Local Veterans on Their Way to D.C. Thanks to 'Honor Flight' Program

by Morgan Montalvo

1200 WOAI News Radio

Forty  more South Texas veterans of World War Two, The Korean War or the  Vietnam Conflict are winging their way to the nation’s capital to visit  their respective war memorials, News Radio 1200 WOAI reports. 

The  contingent, which includes female veterans, is the latest group  organized by Honor Flight San Antonio, in cooperation with corporate  partner Southwest Airlines.

 The veterans will depart in two groups,  today and Saturday. 

Among the Honor Flight guests are a 100-year-old World War Two  infantryman and a Korean War veteran who was captured and spent 33  months in brutal North Korean and Chinese prisoner-of-war camps. 

Several of the group gathered at the Courtyard by Marriott San Antonio  Airport Hotel Thursday evening for their Honor Flight pre-takeoff  briefing. 

Centenarian David Rankin served as an infantryman with the 2nd  Armored Division and fought across Western Europe. Nearly  three-quarters of a century later, his unit pride is as strong as ever. 

“Hitler’s best army was the 2nd Panzer Division,” Rankin recalls. “They never lost a battle. “They were supposedly equal to the 2nd  Armored Division. We wiped them out in the Battle of the Bulge,” says  Rankin who, in the later 1940s, joined the then-new U.S. Air Force, the  successor to the wartime U.S. Army Air Forces. 

While in the Air Force Rankin served in the U.S. and Europe as a crew  chief for the B-29 Superfortress, the same type of aircraft that dropped  atomic bombs on Japan. 
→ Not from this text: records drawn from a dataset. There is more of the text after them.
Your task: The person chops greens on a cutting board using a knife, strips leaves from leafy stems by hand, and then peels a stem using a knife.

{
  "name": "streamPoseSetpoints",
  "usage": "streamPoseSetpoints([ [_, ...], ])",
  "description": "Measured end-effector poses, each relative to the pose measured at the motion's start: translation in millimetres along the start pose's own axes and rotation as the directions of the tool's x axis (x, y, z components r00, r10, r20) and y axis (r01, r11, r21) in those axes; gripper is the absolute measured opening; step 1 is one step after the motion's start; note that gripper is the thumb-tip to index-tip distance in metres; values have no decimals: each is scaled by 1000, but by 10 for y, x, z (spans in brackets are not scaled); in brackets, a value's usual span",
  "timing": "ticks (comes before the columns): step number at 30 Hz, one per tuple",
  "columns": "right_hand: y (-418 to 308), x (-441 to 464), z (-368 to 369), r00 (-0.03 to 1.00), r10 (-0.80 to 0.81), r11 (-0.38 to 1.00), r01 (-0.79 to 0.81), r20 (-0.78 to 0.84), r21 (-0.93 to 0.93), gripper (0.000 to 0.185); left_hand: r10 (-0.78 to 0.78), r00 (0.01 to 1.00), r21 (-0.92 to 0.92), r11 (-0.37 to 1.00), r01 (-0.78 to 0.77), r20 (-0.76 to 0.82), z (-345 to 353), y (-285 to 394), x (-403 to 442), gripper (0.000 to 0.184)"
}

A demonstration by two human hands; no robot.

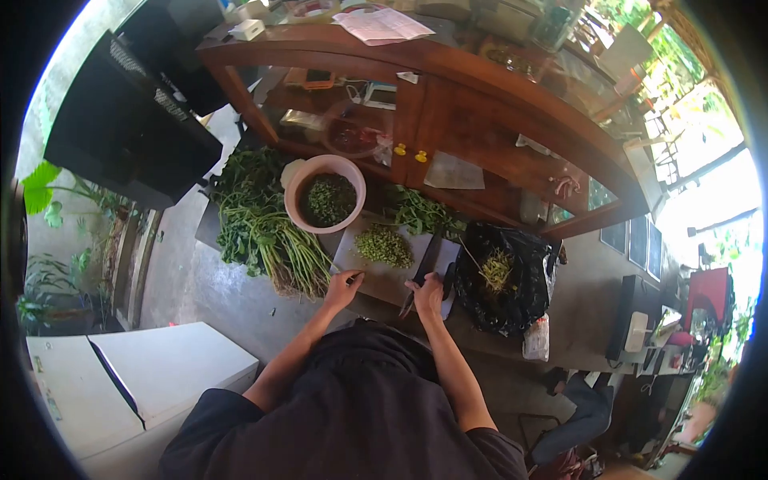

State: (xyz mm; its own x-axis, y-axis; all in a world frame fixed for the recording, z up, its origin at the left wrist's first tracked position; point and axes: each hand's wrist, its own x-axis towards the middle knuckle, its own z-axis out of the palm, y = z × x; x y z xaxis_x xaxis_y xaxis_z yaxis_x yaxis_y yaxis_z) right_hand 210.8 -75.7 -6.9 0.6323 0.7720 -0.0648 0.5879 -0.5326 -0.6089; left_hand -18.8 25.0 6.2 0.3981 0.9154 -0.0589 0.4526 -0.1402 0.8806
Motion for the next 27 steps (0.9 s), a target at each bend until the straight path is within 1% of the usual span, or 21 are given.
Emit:
streamPoseSetpoints([
  [2,-125,-10,-55,990,-85,988,70,-109,-138,48,-39,998,-95,995,34,-47,-81,-59,-45,22],
  [3,-250,-15,-120,990,-106,986,92,-96,-140,48,-49,996,-100,994,42,-69,-138,-74,-68,22],
  [5,-555,-21,-241,989,-144,949,132,-22,-288,39,-167,983,-162,975,153,-80,-270,-93,-117,22],
  [6,-644,-8,-214,986,-165,944,156,-5,-290,39,-180,978,-170,972,161,-101,-316,-155,-151,22],
  [8,-825,4,-146,945,-276,941,303,173,-152,32,-265,949,-220,949,226,-169,-390,-271,-203,24],
  [9,-909,1,-46,922,-346,926,365,173,-97,31,-334,924,-216,931,293,-186,-514,-113,-243,26],
  [10,-988,-1,46,911,-366,917,388,189,-93,31,-346,915,-225,927,299,-208,-532,-171,-268,26],
  [12,-1194,-13,275,836,-451,891,445,313,95,32,-425,851,-339,885,319,-309,-619,-250,-330,27],
  [14,-1416,-53,516,791,-492,868,476,364,140,29,-456,813,-368,871,324,-362,-740,-279,-398,27],
  [16,-1577,-86,779,720,-518,855,434,461,283,23,-432,800,-280,898,339,-416,-853,-327,-457,25],
  [17,-1648,-123,913,706,-528,849,440,471,292,23,-425,778,-296,901,317,-462,-886,-346,-467,24],
  [19,-1788,-170,1146,705,-464,879,288,537,381,19,-430,767,-264,902,341,-476,-953,-450,-496,24],
  [20,-1841,-175,1241,693,-473,874,294,543,386,19,-428,769,-231,904,360,-474,-980,-499,-508,25],
  [21,-1904,-178,1318,667,-575,817,436,473,378,17,-471,758,-241,882,405,-450,-1043,-457,-518,27],
  [22,-1952,-198,1393,624,-668,744,564,404,358,16,-478,749,-244,878,411,-459,-1061,-490,-516,27],
  [23,-1993,-232,1470,655,-632,775,519,415,361,16,-473,753,-224,881,417,-458,-1075,-504,-519,27],
  [24,-2013,-263,1508,648,-633,774,518,423,364,16,-466,758,-203,884,421,-456,-1060,-572,-529,27],
  [25,-2036,-274,1541,692,-591,807,499,415,317,17,-419,776,-217,908,359,-472,-1045,-635,-524,28],
  [26,-2052,-281,1562,735,-546,838,476,402,267,18,-421,773,-218,907,361,-474,-1024,-690,-536,28],
  [27,-2049,-290,1572,755,-526,850,467,392,242,21,-449,768,-227,894,387,-457,-1036,-657,-539,30],
])
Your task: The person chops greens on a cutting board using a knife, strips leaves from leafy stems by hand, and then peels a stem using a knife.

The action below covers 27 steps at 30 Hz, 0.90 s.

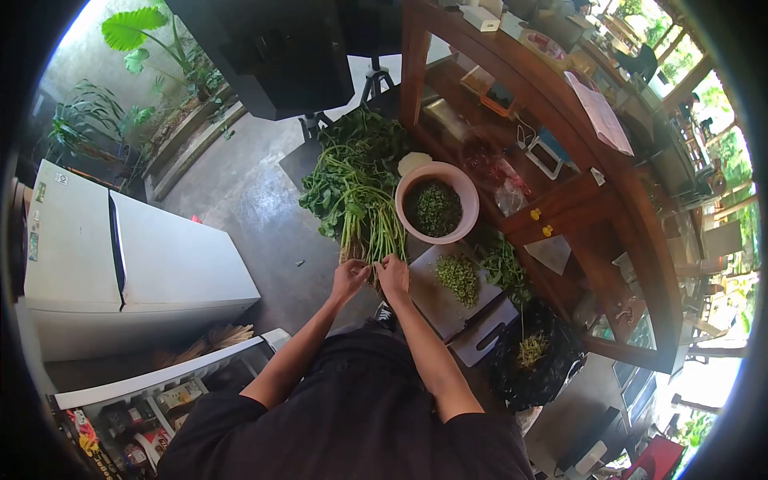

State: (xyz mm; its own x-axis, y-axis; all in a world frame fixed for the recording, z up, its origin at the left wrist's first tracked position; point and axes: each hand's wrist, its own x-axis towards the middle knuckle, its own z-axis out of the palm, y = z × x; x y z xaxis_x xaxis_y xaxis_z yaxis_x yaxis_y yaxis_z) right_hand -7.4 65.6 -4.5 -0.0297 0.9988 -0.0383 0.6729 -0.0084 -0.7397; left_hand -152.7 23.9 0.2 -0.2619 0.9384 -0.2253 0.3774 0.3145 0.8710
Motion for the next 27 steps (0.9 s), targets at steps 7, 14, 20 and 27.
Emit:
streamPoseSetpoints([
  [7,-83,11,-47,994,106,992,-106,-14,-61,25,76,996,64,995,-74,-36,39,20,6,29],
  [14,-32,-3,-291,953,223,941,-265,203,211,28,2,999,20,1000,-1,-33,155,156,81,30],
  [20,-221,2,-549,891,288,826,-416,351,380,29,-19,999,-42,999,17,-30,223,198,134,32],
  [27,-558,-5,-935,805,275,605,-570,526,556,19,33,998,-159,987,-40,-45,259,230,242,27],
])
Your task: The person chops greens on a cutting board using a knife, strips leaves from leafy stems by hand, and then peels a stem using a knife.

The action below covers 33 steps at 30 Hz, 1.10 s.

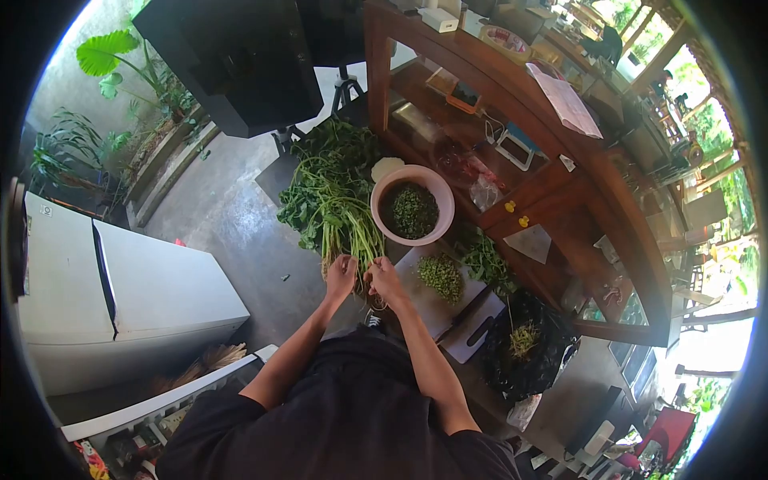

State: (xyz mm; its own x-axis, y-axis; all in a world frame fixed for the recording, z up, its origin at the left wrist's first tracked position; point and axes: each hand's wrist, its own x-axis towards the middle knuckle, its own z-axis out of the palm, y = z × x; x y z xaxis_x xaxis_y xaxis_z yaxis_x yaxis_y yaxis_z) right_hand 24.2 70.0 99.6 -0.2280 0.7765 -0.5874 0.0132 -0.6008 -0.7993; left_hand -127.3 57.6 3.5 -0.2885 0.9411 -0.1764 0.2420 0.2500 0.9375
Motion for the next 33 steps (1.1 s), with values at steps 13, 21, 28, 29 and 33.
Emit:
streamPoseSetpoints([
  [13,388,-88,-39,955,-283,797,284,86,-533,28,-203,966,-342,907,247,158,-34,304,54,31],
  [21,677,369,-315,965,-219,817,100,-145,-568,26,-104,990,31,994,102,91,-3,73,100,39],
  [28,647,650,-311,816,-510,639,146,-273,-755,18,-122,991,46,992,119,57,29,135,120,37],
  [29,647,662,-306,809,-531,577,126,-253,-807,17,-34,999,109,994,30,37,65,24,152,38],
  [33,660,685,-251,829,-491,554,59,-269,-830,15,57,998,189,980,-58,11,73,-11,134,40],
])
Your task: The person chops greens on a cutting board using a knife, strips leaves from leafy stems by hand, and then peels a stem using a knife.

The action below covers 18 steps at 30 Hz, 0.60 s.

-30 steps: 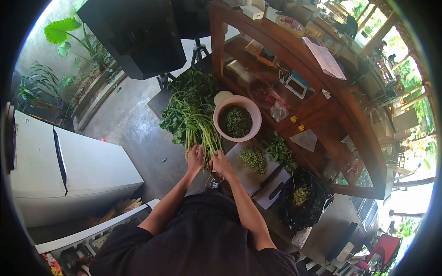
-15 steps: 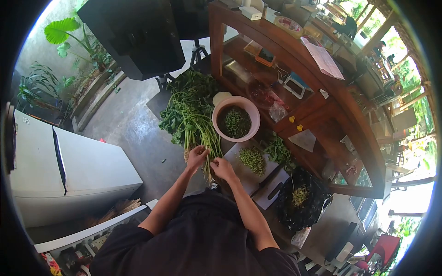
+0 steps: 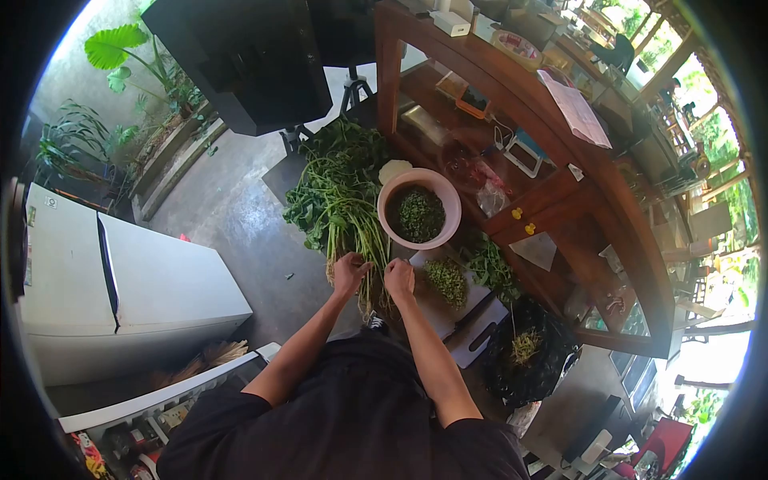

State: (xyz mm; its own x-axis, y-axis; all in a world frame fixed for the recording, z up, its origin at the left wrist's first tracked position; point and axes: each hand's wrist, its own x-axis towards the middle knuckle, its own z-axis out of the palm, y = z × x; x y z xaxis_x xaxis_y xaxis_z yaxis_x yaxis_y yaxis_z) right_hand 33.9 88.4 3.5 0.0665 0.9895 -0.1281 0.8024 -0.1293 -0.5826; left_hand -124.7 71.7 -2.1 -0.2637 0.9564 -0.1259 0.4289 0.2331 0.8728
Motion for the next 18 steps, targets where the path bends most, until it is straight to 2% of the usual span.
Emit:
streamPoseSetpoints([
  [4,-119,-60,-76,992,76,989,-88,102,121,17,7,1000,14,1000,-6,-22,-18,61,17,43],
  [6,-149,-63,-67,975,76,959,-129,207,254,20,8,999,68,998,-6,-34,-18,135,6,44],
  [10,-119,-23,-53,969,8,983,-53,247,175,20,-22,1000,230,973,25,-16,-40,289,8,46],
  [12,-117,-17,-101,946,115,909,-223,304,352,17,-3,1000,275,961,9,-21,-20,305,16,46],
  [13,-4,4,-4,946,113,910,-222,305,349,17,18,999,318,948,-8,-26,-9,315,18,46],
  [15,117,14,122,999,7,972,5,-50,237,14,7,1000,301,953,3,-30,-2,331,9,46],
  [16,140,24,136,999,8,972,4,-50,237,14,-3,999,287,958,12,-33,-1,341,5,47],
  [18,157,52,132,994,88,982,-96,60,165,13,-3,1000,318,948,12,-27,22,351,4,47],
])
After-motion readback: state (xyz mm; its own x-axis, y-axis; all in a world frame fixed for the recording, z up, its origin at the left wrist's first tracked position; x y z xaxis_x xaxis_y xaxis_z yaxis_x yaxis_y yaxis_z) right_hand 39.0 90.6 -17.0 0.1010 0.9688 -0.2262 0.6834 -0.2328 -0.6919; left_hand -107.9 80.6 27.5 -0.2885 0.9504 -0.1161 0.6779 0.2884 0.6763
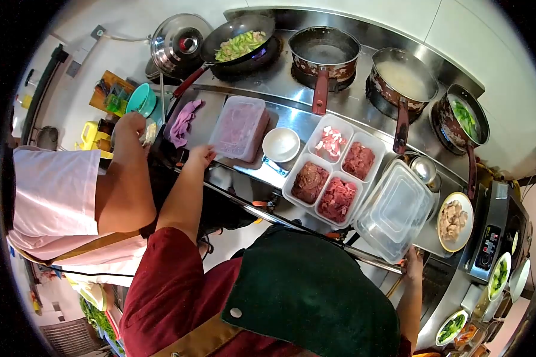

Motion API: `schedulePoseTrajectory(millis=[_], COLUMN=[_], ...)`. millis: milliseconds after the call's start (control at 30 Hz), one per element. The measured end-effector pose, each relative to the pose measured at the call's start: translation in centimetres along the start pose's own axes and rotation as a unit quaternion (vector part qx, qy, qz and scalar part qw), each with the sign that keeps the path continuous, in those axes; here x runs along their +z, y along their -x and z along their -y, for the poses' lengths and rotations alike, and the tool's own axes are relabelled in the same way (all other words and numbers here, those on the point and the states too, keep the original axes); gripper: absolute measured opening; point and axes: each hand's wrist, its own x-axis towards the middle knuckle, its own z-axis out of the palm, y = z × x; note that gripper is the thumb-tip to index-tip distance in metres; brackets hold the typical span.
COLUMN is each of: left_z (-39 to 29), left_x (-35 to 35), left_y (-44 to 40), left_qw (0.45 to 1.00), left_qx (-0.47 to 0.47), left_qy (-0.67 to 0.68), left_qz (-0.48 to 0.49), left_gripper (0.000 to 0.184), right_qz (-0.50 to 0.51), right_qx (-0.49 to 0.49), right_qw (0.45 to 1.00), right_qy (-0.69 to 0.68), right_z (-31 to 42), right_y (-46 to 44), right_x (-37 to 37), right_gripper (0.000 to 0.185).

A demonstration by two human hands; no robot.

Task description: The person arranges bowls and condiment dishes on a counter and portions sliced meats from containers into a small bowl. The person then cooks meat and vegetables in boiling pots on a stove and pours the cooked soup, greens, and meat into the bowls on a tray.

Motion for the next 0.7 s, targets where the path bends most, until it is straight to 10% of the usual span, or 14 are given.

Rankin is writing a book about his military career.

 Former  Korean War POW Manuel Ramirez of Laredo says after his confinement at  the hands of the Communist North Koreans and Chinese, subsequent  repatriation and retirement from a career in the South Texas oil fields,  he became a recluse and “spent 18 hours a day watching television” to  forget his time behind enemy barbed wire. 

Then a local elected official and a staffer met and took an interest in Ramirez. 

“I owe him my life, him and his secretary, because they helped me tremendously –and he’s still helping me now,” says Ramirez. 

The pair, Ramirez says, helped him overcome his aversion to crowds and confined areas, and encouraged him to take up golf. 

Recently, he says, his friends connected him with Honor Flight San Antonio. “I’m excited, I’m not scared,” says Ramirez, who has not flown in an  airplane since the military flight that brought him home to Texas in  1953 following his release from captivity. 

Ramirez says he’s making the pilgrimage to the Korean War Memorial on  behalf of his old unit, his fellow POWs, and all veterans who, like him,  have struggled re-adjusting to civilian life following a harrowing  wartime odyssey. 

Honor Flight San Antonio is part of Honor Flight Network, a national  non-profit established in 2005 to transport America’s combat veterans to  Washington, D.C. free of cost to visit their respective war memorials.  

The organization originally was limited to serving World War Two  veterans, but since has expanded to include veterans of the Korean War  and Vietnam Conflict, and prioritizes veteran travel according to age  and medical condition. 

 Honor Flight San Antonio has helped nearly 300 South Texas veterans make the Washington, D.C. trip.